WHAT YOU WILL DO =
Whichever lines of the entries hold the word "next" should be identified and copied.

[[ STUDY MATERIAL, beginning ]]

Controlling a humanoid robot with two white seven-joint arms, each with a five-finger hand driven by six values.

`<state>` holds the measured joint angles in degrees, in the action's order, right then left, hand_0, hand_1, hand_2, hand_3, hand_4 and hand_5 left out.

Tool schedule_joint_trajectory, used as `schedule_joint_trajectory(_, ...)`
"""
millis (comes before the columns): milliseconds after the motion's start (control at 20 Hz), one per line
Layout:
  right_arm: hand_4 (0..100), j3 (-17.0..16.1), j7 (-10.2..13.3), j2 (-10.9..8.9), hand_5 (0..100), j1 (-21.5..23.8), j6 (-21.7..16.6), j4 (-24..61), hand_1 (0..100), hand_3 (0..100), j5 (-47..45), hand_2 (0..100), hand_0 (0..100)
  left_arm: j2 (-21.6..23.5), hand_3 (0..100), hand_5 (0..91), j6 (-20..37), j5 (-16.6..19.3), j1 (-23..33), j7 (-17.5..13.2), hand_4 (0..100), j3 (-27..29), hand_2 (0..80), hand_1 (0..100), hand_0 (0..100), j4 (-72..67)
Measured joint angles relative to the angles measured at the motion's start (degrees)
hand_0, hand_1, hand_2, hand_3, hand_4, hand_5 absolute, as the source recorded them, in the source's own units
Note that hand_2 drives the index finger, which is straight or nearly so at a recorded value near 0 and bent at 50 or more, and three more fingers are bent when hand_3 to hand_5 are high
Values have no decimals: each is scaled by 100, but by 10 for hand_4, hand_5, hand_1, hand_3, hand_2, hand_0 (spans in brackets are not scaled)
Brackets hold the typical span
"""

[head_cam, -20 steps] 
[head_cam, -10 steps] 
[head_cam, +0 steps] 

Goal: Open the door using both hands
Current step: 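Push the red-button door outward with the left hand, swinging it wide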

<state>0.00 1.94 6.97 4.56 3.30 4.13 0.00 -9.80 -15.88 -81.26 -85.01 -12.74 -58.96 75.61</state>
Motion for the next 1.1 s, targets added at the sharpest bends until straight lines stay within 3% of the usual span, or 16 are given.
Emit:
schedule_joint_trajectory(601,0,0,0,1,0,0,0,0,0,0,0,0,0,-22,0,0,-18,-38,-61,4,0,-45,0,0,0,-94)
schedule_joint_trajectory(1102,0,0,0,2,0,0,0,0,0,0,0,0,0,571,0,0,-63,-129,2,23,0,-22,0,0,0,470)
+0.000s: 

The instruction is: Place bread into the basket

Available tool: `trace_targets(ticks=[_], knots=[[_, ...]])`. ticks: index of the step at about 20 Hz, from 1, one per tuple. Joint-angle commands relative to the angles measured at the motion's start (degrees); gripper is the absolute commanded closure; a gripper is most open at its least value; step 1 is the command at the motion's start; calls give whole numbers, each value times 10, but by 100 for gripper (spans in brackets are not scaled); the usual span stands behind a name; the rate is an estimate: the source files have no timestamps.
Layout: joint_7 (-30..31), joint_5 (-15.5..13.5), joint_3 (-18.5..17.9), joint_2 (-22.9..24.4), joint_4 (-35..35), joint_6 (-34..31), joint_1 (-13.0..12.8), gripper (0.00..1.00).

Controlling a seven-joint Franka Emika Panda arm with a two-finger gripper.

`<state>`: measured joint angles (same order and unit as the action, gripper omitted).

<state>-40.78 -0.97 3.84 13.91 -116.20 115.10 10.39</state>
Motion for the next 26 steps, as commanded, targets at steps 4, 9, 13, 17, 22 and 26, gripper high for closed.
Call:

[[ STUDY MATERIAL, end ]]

ANSWER =
Motion for the next 1.1 s, targets added at the sharpest bends until straight lines stay within 3% of the usual span, or 16 are given.
Motion for the next 26 steps, as commanded, targets at steps 4, 9, 13, 17, 22 and 26, gripper high for closed.

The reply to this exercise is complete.